Edelheit also put Dana Taormina at CPR Communications and Planet Hospital’s Rupak on notice — but did not always get the desired results.
“So I get one of those famous Cease and Desist mails from our BFFs (best friends forever) at the MTA,” Rupak wrote in an email to colleagues in August. “The first thing I did was fax them a letter that read: F**K YOU!”
Edelheit says that he sent the emails to protect the reputation of the MTA, after Pollard and Rupak “distributed false statements about the MTA in writing and in person to advisory board members and (regular MTA) members.”
Edelheit also filed suit against the International Medical Travel Association for trade name infringement and unfair business practices in September.
“MTA has the right and is indeed required to protect the interest in its brand against intentional confusion which has been developed through the efforts of its membership,” Edelheit says.
The suit was triggered when the Singapore-based non-profit registered its U.S. arm in Florida in January. Toral, who heads the group, says the lawsuit is baseless but that he may not have money to fight it.
A spoof press release now circulating in medical travel circles says that the MTA has sued New York City’s Metropolitan Transportation Authority, also known as the MTA.
“There are so many people to sue in the world,” reads a quote attributed to “Edelheit-Stephano” in the phony press release. “Sometimes when I wake up in the morning, I just don’t know where to begin.”
Annual industry conferences are the couple’s biggest coup.
“Don’t be fooled by the other medical tourism conferences in the industry,” their advertising materials say.
The MTA conference website says it does not “promote the interests of any private corporate or governmental interests.”

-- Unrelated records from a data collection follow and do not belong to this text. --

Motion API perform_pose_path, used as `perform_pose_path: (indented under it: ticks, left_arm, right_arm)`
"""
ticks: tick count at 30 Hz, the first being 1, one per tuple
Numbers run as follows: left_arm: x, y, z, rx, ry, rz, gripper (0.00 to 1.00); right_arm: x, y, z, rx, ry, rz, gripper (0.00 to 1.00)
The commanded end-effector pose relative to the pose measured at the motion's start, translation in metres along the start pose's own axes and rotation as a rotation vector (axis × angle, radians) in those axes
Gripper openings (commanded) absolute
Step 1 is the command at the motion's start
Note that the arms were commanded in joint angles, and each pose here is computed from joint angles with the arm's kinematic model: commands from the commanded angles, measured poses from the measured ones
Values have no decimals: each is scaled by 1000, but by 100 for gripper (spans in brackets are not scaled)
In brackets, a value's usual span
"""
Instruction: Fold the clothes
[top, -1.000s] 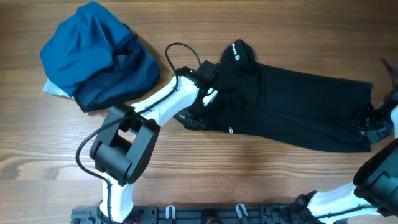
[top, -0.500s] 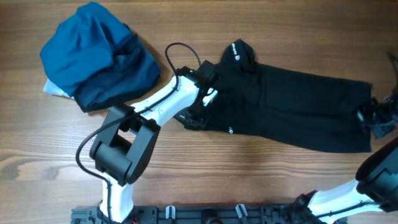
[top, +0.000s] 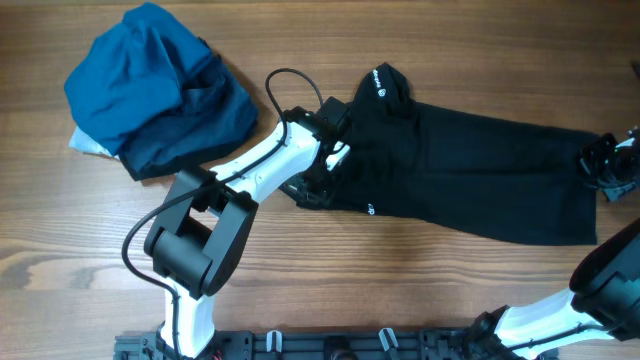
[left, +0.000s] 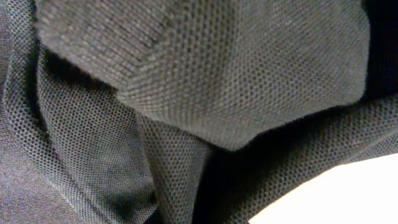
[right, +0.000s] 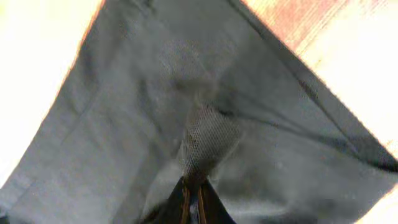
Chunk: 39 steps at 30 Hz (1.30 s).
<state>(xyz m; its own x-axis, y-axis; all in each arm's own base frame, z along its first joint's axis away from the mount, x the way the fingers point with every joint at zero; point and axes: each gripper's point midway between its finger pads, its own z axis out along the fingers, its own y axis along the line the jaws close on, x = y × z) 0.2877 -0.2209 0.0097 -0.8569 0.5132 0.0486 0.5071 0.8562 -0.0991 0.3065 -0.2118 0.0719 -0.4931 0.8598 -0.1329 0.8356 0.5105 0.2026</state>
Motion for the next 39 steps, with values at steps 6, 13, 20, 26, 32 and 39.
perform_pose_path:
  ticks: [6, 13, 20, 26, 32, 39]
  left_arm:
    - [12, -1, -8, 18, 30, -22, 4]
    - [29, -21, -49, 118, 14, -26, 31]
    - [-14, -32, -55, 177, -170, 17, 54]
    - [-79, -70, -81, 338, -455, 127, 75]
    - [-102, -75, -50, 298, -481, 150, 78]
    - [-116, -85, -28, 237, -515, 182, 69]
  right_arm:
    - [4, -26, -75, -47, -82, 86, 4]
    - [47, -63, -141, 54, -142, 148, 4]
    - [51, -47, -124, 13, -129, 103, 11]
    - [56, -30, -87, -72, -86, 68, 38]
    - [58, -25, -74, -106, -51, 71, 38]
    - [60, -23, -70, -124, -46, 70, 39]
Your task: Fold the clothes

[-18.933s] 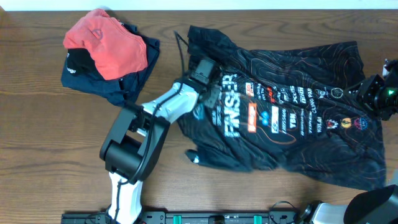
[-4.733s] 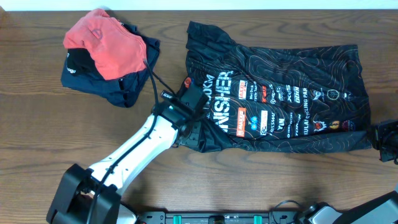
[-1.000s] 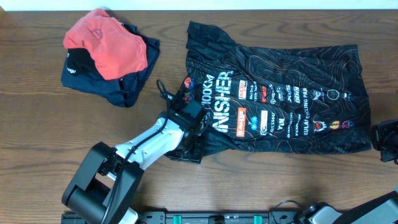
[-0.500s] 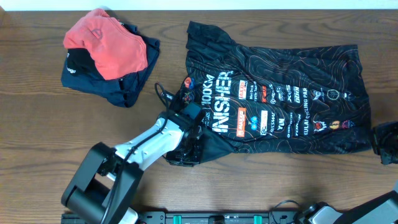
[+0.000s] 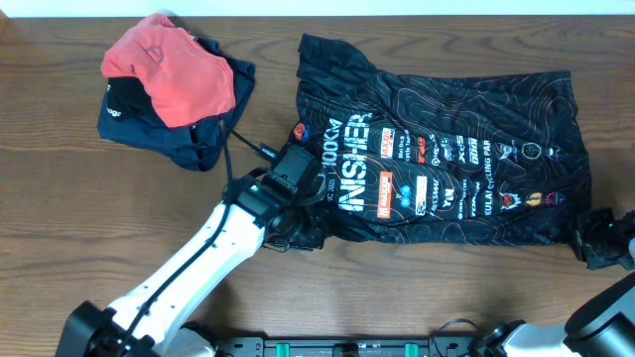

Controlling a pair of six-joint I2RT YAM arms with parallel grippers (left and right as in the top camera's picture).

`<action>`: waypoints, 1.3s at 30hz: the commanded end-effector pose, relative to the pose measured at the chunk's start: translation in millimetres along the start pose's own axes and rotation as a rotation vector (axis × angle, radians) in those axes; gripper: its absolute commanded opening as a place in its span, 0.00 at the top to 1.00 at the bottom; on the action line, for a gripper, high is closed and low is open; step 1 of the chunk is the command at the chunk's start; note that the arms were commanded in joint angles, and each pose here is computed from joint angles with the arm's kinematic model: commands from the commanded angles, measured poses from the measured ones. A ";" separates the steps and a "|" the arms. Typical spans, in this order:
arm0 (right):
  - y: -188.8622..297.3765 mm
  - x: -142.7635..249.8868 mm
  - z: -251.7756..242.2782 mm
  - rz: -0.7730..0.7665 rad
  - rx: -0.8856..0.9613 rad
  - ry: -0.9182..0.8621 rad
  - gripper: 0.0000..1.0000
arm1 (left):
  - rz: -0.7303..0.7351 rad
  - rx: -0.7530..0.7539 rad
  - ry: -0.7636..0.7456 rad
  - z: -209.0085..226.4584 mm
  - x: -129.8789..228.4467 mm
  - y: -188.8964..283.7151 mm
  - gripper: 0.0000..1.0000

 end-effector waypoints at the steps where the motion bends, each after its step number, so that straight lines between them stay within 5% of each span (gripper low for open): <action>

Less than a year after the MTA was formed, Stephano set up a for-profit business, WMT & GHC, which runs the “Official Conference of the Medical Tourism Association.” The company operates from the same address as the MTA and collects all registration and sponsorship fees.
The fees are substantial: The first conference in San Francisco in September 2008 had 850 attendees paying between $500 and $2500 each, or between $425,000 and $2.1 million.
Sponsors and exhibitors add to the tally. This year, the Council for Korea Medicine Overseas Promotion paid $100,000 to be the diamond sponsor, according to rate sheets. Malaysia Healthcare paid $75,000 to be a platinum sponsor, and three other organizations paid $40,000 each as gold sponsors. USAID was one of 13 silver sponsors, who paid $15,000 each.
While it is not unusual for a non-profit organization to have agreements with for-profit corporations, the WMT & GHC is not directly paying the MTA for rights to run the conference nor for advertisements on its website.
Edelheit says WMT & GHC provides benefits to the MTA by paying for shipping the organization’s magazine, for DVDs, for promotional materials and for staff travel. It also provides a mailing list and fronts $600,000 to run the conference, Edelheit says.
The MTA received outside bids for the annual conference but “none (could) provide MTA all content and speakers, and cover the costs,” Edelheit says, declining to name bidders. He did not respond to a request for an estimate of WMT & GHC’s revenues.
“It sounds like the non-profit is acting like the marketing arm of the for-profit companies,” says Lloyd Mayer, an expert in non-profit tax law at Notre Dame University. “If that’s true, then it exists primarily to generate a profit for the companies and not primarily to promote the industry.”
If they are getting rich, the couple is not showing it: They bought a single family home on 5 acres of land in West Palm Beach, Florida, for about $445,000 in 2004, property records show.
Edelheit and Stephano also own Free Health, which runs the conferences of two other healthcare non-profit associations they lead. Those conferences are taking place this week alongside the MTA at the Los Angeles Hyatt Regency Century Plaza.
Organizers expected 2,000 attendees for the MTA conference alone. Rupak is boycotting the event — but says he rented three suites at the hotel.
“I’ve told everyone if they happen to be in Los Angeles, come to my party,” he says.